Form of Production Overview
A producing party can state the form of production in their discovery request, pursuant to Fed. R. Civ. P. 34(b)(1)(C). The procedures for producing ESI are as follows:
(i) A party must produce documents as they are kept in the usual course of business or must organize and label them to correspond to the categories in the request;
(ii) If a request does not specify a form for producing electronically stored information, a party must produce it in a form or forms in which it is ordinarily maintained or in a reasonably usable form or forms; and
(iii) A party need not produce the same electronically stored information in more than one form.1
Really Stating the Form of Production
Dixon v.
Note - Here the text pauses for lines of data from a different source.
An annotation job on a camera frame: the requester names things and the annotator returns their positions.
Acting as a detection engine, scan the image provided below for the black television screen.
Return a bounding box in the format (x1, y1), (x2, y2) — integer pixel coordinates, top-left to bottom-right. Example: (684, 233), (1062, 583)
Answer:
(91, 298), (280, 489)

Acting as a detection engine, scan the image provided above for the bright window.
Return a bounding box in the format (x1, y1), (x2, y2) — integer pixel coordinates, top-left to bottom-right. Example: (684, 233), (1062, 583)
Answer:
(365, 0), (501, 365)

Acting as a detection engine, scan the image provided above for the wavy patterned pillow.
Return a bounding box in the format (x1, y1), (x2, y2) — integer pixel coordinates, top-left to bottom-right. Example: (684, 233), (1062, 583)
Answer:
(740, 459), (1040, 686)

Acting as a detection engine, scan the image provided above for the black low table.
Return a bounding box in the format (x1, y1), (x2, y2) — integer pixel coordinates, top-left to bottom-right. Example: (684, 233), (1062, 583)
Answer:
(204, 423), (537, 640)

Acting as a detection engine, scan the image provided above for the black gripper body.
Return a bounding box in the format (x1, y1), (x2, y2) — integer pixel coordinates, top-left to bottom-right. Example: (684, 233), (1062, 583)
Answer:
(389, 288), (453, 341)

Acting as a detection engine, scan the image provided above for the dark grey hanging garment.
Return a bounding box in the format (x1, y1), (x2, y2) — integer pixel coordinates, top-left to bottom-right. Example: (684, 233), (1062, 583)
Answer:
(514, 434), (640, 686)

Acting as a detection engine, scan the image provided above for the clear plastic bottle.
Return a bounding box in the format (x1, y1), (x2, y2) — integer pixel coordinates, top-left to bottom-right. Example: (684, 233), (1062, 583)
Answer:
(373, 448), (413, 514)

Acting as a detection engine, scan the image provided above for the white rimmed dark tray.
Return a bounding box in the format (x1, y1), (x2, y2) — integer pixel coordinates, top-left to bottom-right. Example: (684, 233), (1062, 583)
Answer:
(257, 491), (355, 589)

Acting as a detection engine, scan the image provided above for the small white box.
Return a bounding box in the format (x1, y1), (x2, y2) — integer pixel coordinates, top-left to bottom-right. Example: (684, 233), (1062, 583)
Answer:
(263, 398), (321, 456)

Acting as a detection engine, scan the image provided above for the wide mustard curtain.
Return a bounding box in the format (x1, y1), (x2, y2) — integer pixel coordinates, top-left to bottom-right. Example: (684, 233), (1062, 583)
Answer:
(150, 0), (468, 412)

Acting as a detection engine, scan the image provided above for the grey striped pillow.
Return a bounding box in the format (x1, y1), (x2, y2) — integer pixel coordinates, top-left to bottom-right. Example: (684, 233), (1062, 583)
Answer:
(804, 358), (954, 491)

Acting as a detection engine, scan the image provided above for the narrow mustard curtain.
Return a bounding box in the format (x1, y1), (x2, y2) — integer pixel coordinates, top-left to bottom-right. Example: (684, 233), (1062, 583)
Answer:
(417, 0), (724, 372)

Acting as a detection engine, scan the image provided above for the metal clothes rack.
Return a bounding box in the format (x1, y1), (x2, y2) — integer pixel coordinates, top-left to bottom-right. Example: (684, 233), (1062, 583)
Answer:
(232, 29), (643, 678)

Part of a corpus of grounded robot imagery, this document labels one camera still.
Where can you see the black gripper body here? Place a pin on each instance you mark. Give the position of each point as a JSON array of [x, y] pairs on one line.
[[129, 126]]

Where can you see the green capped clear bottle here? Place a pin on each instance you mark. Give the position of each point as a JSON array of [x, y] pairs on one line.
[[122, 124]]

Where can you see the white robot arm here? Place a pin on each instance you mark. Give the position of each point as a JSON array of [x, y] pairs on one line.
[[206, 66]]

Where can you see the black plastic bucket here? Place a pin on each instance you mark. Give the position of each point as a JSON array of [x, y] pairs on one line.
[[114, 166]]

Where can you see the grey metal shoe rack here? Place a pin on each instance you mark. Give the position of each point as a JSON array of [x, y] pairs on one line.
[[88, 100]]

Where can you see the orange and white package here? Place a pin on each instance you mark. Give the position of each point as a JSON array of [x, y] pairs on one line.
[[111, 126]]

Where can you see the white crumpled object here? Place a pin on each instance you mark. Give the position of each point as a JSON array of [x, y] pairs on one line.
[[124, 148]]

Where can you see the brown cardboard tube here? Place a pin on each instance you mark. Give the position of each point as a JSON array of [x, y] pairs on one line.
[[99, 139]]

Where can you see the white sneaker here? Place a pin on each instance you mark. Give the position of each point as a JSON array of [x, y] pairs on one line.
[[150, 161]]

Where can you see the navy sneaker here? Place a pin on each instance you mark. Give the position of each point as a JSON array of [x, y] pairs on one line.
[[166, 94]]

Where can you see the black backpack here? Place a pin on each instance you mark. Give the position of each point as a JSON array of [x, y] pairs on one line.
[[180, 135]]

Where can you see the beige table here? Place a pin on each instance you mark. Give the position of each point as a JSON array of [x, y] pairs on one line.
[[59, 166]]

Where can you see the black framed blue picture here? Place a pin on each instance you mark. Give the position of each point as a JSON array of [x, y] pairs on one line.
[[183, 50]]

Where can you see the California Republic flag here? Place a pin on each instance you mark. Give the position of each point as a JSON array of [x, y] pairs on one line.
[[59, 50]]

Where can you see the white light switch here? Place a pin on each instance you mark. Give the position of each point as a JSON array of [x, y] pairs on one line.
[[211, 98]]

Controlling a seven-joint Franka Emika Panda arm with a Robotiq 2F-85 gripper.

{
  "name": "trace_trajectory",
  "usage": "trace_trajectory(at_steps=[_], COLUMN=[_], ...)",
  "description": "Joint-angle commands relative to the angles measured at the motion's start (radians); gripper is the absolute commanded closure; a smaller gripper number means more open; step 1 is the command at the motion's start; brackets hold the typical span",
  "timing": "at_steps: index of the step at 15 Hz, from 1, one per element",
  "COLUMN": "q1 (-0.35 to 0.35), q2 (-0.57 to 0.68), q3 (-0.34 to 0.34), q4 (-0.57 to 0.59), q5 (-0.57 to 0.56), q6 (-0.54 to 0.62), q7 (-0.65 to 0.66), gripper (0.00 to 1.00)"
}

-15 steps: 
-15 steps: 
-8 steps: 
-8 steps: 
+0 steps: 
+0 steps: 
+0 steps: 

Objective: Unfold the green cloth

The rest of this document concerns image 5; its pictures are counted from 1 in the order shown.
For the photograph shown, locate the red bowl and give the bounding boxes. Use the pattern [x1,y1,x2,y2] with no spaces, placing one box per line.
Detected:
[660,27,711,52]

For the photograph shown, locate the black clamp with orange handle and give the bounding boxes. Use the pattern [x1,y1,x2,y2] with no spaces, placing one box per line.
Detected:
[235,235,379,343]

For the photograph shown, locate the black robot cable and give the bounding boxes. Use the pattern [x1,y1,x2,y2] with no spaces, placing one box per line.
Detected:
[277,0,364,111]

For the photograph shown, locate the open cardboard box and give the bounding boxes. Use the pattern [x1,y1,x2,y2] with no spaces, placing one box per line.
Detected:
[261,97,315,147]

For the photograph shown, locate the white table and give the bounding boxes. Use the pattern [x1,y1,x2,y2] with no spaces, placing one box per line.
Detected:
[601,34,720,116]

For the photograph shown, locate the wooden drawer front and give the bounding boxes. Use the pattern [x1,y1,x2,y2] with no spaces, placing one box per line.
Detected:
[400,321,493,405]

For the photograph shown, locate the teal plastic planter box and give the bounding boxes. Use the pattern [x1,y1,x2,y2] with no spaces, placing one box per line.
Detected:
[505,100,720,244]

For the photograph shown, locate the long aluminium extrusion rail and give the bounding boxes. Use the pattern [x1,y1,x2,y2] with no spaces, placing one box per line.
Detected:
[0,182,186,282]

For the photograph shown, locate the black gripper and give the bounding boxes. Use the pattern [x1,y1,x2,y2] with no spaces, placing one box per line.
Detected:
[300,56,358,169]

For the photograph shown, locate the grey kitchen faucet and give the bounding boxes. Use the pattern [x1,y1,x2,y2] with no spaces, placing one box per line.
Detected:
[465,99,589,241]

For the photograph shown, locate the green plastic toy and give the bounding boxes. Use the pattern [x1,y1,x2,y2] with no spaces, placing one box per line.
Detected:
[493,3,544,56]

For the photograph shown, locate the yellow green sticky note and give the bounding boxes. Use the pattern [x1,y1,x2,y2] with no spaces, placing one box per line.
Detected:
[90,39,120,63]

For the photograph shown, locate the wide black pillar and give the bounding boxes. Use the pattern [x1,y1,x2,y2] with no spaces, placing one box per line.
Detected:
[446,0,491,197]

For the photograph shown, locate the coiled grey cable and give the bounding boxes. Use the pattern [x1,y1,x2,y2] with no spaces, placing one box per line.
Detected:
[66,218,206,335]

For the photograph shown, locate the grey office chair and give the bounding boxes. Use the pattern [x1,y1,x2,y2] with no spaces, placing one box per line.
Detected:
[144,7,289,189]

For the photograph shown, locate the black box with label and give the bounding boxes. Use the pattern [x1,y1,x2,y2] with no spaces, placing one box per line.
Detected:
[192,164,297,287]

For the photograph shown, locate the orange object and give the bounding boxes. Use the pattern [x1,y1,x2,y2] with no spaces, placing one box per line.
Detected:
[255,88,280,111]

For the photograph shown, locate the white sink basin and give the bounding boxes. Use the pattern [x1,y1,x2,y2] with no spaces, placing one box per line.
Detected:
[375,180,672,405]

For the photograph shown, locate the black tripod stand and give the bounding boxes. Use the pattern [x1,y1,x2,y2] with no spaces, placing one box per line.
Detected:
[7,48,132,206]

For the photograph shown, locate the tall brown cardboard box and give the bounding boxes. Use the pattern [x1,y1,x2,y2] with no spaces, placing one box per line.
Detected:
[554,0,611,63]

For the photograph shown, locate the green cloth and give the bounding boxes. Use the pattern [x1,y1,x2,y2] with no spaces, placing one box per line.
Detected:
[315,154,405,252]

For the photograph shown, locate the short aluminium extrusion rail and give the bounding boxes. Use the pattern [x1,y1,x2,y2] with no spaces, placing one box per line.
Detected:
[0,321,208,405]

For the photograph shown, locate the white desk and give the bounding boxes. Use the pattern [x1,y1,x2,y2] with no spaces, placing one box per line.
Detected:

Experian Info. Solutions, Inc., is a case involving consumer credit reports. The Plaintiff requested information from the Defendant’s proprietary database and was thoughtful in how they stated the form of production:
In accordance with Fed. R. Civ. P 34(b)(1)(C), Plaintiff requests that Defendant produce all electronically stored information which would be responsive to these Requests in native format unless that format is one which can only be read by Defendant’s proprietary software. If the requested electronically stored information can only be read by Defendant’s proprietary software and if that information can be exported into an electronic format which can be read by nonproprietary software (such as Microsoft Word, WordPerfect, or Pages for word processed information; Microsoft Outlook “pst” format or Mac Mail for email; Microsoft Office Access, Microsoft Excel or Mac Numbers for database information) then Plaintiff requests that such information be produced in that electronic format. With respect to Documents or Communications which already exist as .pdf files, copies of those .pdf files, including any metadata, should be produced.2
The Plaintiff was extremely thorough in their request for production, further defining native file as generally meaning “…the original format of a type of electronically stored information in which such information was embodied at the time it was created by the software application used to create it.”3
As You Can Guess, ESI Was Not Produced in Native File Format
Motions to compel are not filed because a producing party fully complied with a discovery request. In this case, the Defendant produced the ESI as unsearchable PDF’s. The Court noted that the Defendant did not address in their response or objection to the form of production. As such, the Court held that the Defendant waived any objections under Federal Rule of Civil Procedure Rule 34(b)(1)(C).4
The Form of Production Dispute
The Plaintiff argued the Defendant producing ESI that was fully searchable in electronic format produced as static images severely restricted his ability to search or analyze the discovery.5
The Plaintiff argued that the Defendant maintained “consumer disclosures” in a File One database, where the Defendant could run a query that would generate a report with the query results. The Plaintiff claimed the reports and data which generated the reports was in electronic format, thus should be produced natively.6
The Defendant countered that they produced information from File One in litigation as 1) a “snapshot” of the credit information at the time of the request; and 2) an “Admin Report” that contained changes to the credit file over time.7
The Defendant claimed that producing the data as native files would be unfairly prejudicial, because the data would be confusing to a layperson due to the coding. As such, the Defendant contended the data could be improperly used to confuse a jury at trial.8
The Court rejected this argument on the grounds it was both speculation and a topic that could be addressed at trial with a motion in limine.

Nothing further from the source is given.